[Recorded data]
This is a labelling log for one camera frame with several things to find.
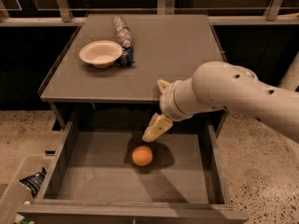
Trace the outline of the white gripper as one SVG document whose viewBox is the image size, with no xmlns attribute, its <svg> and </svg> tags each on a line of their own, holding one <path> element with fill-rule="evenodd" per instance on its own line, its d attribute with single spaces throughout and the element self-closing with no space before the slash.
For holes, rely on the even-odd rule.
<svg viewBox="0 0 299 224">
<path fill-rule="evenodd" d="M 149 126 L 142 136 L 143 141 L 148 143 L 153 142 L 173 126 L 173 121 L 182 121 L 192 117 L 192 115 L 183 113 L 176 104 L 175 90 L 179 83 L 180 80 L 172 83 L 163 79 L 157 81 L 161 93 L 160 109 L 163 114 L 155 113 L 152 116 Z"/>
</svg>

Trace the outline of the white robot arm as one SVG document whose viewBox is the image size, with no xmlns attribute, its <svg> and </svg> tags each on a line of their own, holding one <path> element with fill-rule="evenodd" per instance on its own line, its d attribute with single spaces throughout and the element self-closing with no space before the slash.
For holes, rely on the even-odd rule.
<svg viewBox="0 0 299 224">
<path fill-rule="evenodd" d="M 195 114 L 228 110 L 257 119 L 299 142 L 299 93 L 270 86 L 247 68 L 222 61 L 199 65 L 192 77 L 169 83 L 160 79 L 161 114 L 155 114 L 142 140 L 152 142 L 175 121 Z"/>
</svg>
* * *
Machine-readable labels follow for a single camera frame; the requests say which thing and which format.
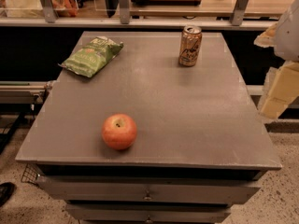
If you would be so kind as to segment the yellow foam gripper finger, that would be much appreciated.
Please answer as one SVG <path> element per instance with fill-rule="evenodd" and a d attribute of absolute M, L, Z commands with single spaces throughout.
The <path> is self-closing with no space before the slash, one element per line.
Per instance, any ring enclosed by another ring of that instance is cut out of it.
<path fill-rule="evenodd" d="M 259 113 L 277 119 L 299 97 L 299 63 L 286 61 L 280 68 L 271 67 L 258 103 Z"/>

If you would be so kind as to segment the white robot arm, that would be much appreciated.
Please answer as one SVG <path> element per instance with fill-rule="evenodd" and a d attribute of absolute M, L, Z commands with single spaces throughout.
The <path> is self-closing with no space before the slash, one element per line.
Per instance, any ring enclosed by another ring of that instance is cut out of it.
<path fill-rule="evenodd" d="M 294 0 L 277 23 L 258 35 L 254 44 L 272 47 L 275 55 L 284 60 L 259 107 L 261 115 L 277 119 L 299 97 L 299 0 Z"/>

§ What you need to do: Once the line with "Machine-readable labels follow" is found above, transcribe each line from it through the line with "If you would be so kind as to segment the white", exactly, and omit the pictures.

§ Answer below:
Machine-readable labels follow for a single camera frame; the requests say which thing and which format.
If you would be so kind as to segment the yellow foam gripper finger, that would be much appreciated.
Please answer as one SVG <path> element per instance with fill-rule="evenodd" and a d attribute of absolute M, L, Z commands with single spaces throughout.
The <path> is self-closing with no space before the slash, one element per line.
Per instance, any ring enclosed by another ring of that instance is cut out of it.
<path fill-rule="evenodd" d="M 259 113 L 277 119 L 299 97 L 299 63 L 286 61 L 280 68 L 271 67 L 258 103 Z"/>

If you would be so kind as to segment the white robot arm, that would be much appreciated.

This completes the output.